The Vuvuzela "Love it or Hate it"

The Vuvuzela

Love it or hate it

There is no middle ground

Mention the word vuvuzela and you either get a broad smile and a thumbs up or a barrage of abuse about how noisy it is or that it should be banned from all sports fields and public places.

The vuvuzela was described by a overseas newspaper just prior to the Confederations Cup [a small tournament between continental champions that functions as a World Cup warm-up] as "a unique brightly coloured elongated trumpet that makes a sound like a herd of elephants approaching", the vuvuzela has become the biggest controversy at this summer's Confederations Cup

South African Fans argue that it is an essential way to express their national identity. But many players and TV commentators have called for it to be banned at the World Cup. Liverpool's Xabi Alonso, playing for Spain in the current tournament, said: "They make a terrible noise and it's not a good idea to have them on sale outside the grounds. Here's a piece of advice for FIFA (football's world governing body) - try to ban them." (But let’s remember that European soccer players are such babies)

Perhaps for those that have not heard of or seen a Vuvuzela before, I should give a brief explanation of what we are actually talking about.

The Vuvuzela is a plastic horn that you blow through, its, approximately one metre in length and most commonly blown by fans at football matches in South Africa, although recently it could be heard in two Super 14 matches held at Orlando stadium, Soweto. The origin of the name is not clear some saying it originates from the Zulu for “making noise,” from the “vuvu” sound it makes, or from township slang related to the word for “shower.”

Even the South African Association of Audiology have gotten in on the act and have warned that vuvuzelas can damage hearing with a recent article in a Health and Safety magazine stating that earplugs should be handed out at all stadiums as the legal DBI is 85 and vuvuzela’s can reach up to 140. South African supporters however are sticking to their horns with one fan voicing his opinion by saying. "This is our voice.
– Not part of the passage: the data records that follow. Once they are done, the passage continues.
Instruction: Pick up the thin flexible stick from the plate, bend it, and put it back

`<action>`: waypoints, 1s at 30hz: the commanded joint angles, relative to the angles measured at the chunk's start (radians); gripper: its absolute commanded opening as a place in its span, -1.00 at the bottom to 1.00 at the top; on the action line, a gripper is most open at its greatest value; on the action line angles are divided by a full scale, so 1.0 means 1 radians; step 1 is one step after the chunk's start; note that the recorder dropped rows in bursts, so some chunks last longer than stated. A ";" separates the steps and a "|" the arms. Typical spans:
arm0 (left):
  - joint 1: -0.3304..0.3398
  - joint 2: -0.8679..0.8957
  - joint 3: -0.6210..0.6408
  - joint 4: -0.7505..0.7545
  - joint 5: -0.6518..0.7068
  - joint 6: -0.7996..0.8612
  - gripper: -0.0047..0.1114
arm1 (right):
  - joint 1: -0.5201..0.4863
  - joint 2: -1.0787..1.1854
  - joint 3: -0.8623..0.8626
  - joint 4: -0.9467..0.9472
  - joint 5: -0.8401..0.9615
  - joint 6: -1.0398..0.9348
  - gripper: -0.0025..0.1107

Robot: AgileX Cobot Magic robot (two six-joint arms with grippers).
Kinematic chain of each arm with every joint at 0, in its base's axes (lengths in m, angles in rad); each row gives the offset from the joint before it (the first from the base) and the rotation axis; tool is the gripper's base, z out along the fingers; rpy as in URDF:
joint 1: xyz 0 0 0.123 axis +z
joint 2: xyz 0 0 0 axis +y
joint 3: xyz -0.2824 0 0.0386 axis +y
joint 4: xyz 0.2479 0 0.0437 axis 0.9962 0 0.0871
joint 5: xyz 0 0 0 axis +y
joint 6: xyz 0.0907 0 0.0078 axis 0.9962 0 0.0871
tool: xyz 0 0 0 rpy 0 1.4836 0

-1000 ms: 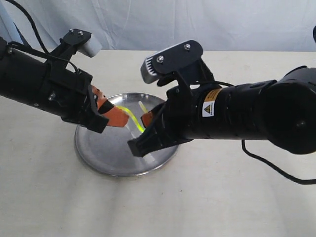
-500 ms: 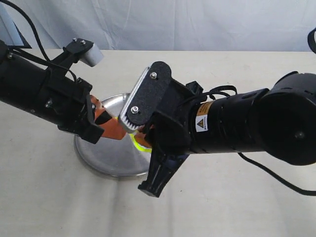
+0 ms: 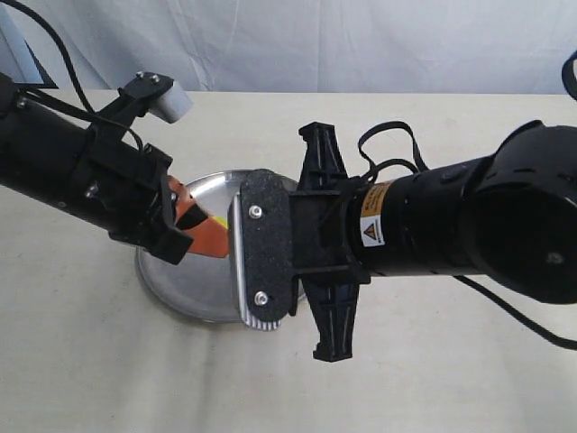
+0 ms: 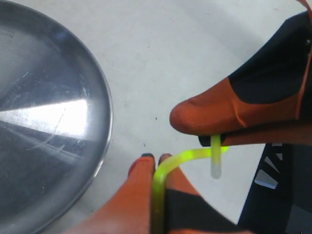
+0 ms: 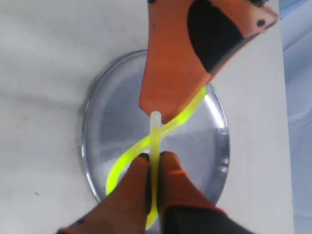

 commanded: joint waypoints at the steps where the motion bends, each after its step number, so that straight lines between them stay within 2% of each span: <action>1: 0.006 -0.004 -0.011 -0.071 -0.101 -0.020 -0.92 | 0.015 0.000 0.013 -0.016 0.104 -0.082 -0.96; 13: 0.006 -0.004 -0.011 -0.071 -0.101 -0.020 -0.92 | 0.015 0.000 0.013 -0.019 0.104 -0.260 -0.95; 30: 0.006 -0.004 -0.011 -0.071 -0.104 -0.020 -0.92 | 0.015 0.000 0.013 -0.221 0.139 -0.398 -0.95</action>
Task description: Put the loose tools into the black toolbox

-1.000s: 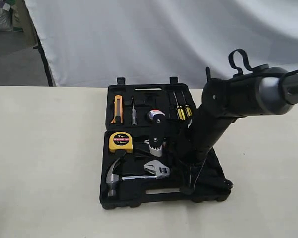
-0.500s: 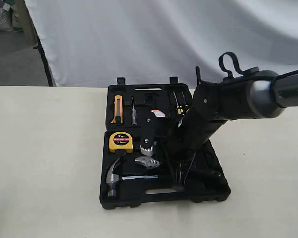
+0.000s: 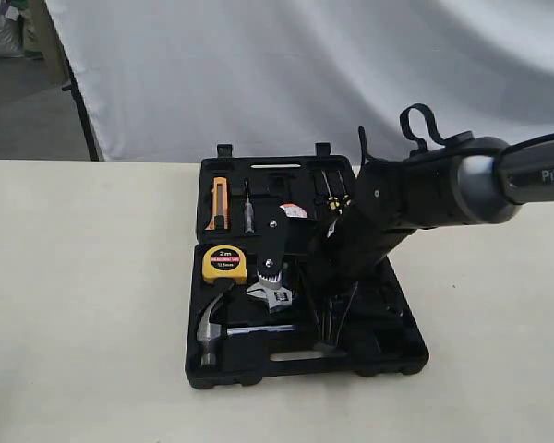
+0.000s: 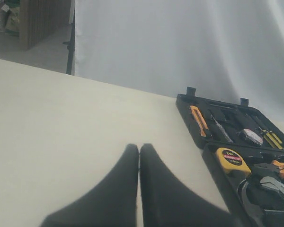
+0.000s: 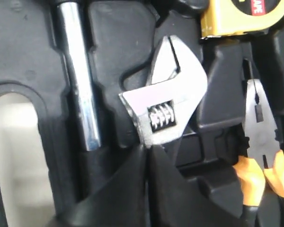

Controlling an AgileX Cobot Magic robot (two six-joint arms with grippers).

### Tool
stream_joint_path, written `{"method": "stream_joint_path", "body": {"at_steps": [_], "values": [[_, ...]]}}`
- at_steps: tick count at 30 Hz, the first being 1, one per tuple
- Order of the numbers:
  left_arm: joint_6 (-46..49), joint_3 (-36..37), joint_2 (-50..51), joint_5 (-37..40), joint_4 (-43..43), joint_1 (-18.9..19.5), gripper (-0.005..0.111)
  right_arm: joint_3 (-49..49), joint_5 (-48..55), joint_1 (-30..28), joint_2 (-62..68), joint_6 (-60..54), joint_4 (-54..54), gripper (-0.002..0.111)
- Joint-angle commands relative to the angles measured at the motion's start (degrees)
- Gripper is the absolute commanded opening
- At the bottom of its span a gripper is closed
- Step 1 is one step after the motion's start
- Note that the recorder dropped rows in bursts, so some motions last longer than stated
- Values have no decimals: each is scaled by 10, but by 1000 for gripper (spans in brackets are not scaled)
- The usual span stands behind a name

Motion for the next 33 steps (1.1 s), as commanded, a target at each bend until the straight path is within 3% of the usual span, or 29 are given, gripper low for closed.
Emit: {"method": "stream_joint_path", "body": {"at_steps": [1,33], "values": [[-3,-2,-2,-4,3,15,1,0,-26,-2,7,-3,-5,0],[-3,-2,-2,-4,3,15,1,0,-52,31,7,-7,34,0]]}}
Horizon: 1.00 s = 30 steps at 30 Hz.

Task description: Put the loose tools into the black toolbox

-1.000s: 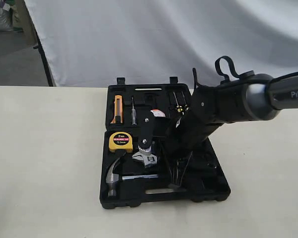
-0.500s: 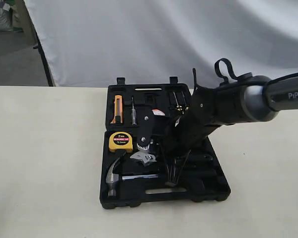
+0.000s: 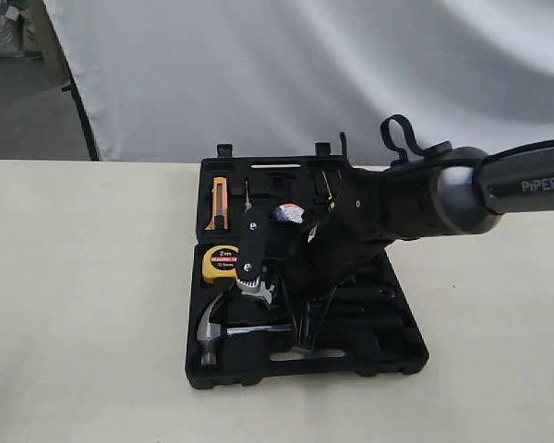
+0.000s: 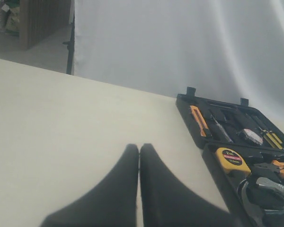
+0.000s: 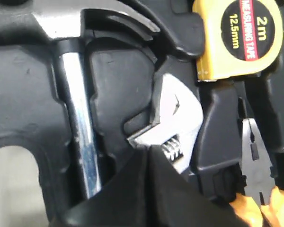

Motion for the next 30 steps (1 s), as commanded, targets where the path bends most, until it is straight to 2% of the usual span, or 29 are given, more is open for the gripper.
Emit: {"method": "stream_joint_path", "body": {"at_steps": [1,11,16,22,25,30], "values": [[-3,-2,-2,-4,3,15,1,0,-5,1,1,-5,2,0],[-3,-2,-2,-4,3,15,1,0,-5,-9,-29,33,-3,0],[-3,-2,-2,-4,3,15,1,0,-36,-15,9,33,-3,0],[-3,-2,-2,-4,3,15,1,0,-87,34,52,13,-3,0],[-3,-2,-2,-4,3,15,1,0,-87,37,50,9,-3,0],[-3,-2,-2,-4,3,15,1,0,-79,19,-10,84,-3,0]]}}
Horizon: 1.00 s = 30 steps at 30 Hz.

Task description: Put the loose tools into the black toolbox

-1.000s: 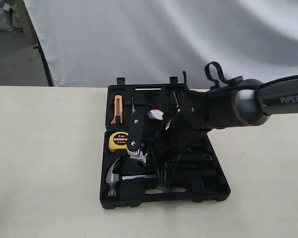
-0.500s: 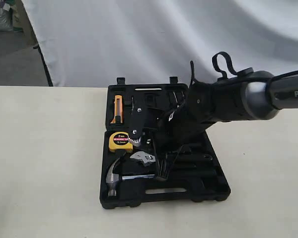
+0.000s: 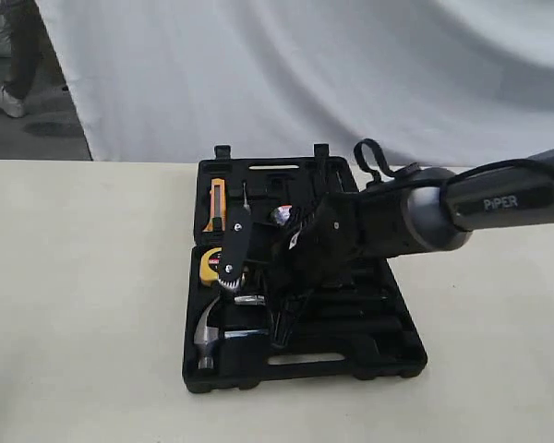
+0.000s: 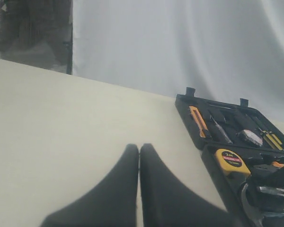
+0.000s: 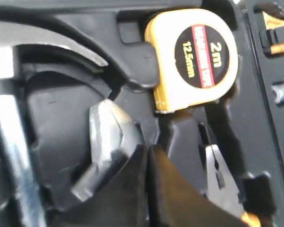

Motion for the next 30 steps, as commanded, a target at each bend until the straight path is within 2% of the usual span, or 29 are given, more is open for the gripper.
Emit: {"method": "stream_joint_path", "body": {"at_steps": [1,7,15,22,30], "values": [[-3,-2,-2,-4,3,15,1,5,27,-9,-48,54,1,0],[-3,-2,-2,-4,3,15,1,5,69,-10,-70,57,1,0],[-3,-2,-2,-4,3,15,1,5,96,-10,-37,45,1,0],[-3,-2,-2,-4,3,15,1,5,35,-10,22,32,1,0],[-3,-2,-2,-4,3,15,1,4,44,-10,13,15,1,0]]}}
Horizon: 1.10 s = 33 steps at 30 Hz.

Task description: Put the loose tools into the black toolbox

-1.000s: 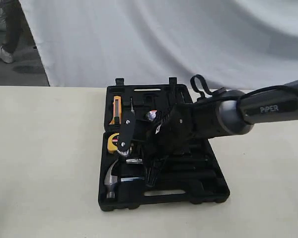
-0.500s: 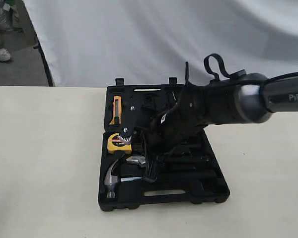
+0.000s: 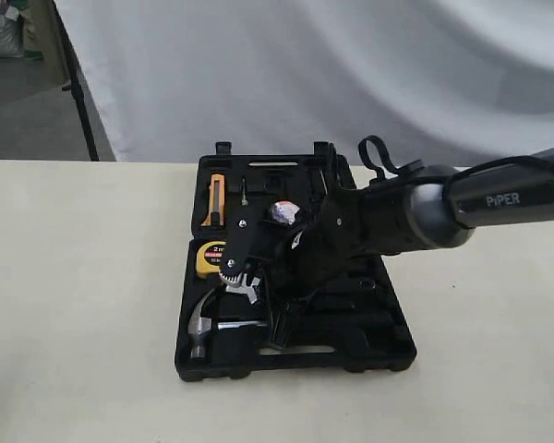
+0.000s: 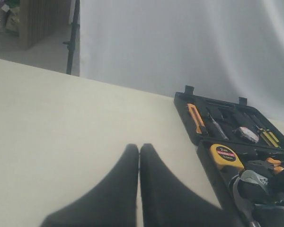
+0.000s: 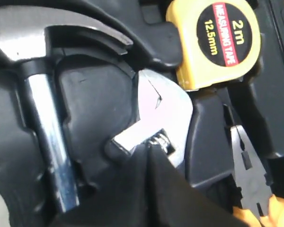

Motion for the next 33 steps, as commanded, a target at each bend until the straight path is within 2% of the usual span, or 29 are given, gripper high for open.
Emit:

We sing through it. It makes me feel the game."

While researching the history of the Vuvuzela I came across this interesting information. The first popular noisemaker in football — and one that probably made a sound to make even a vuvuzela recoil……….was the wooden rattle in Britain. ( I had one and got my finger caught in it at Wembley stadium while watching the amateur cup final there many moons ago) Appearing as early as 1900, the rattle became the ever-present din at football matches in Britain after the First World War. The Rattles had bee popular during the war as a way of warning people of gas attacks, with their simple noise making capacity saved many lives. Holding the handle and spinning the rattle made a loud clacking noise, and this was soon transported to the terraces. The rattle eventually fell out of favour because of its noise and fans started to become annoyed with the noise (could this have been one of the root causes of soccer hooliganism in the UK ?). The vuvuzela is a recent addition to the game In South Africa, although some fans argue that its roots are steeped in African tradition and can be traced back to when the Kudu Horn was blown to summon villagers to meetings.”

The vuvuzela probably made its first appearance 1992, being used at South African football matches, by supporters of AmaZulu F.C. Supporters made the horns out of discarded tin cans, and the use spread wildly, to the joy of many and the irritation of some. It was however not until the 2000’s and with South Africa deciding to bid for the 2010 World Cup on the cards that the little known vuvuzela was thrust into the spotlight and become a fixture at local soccer matches.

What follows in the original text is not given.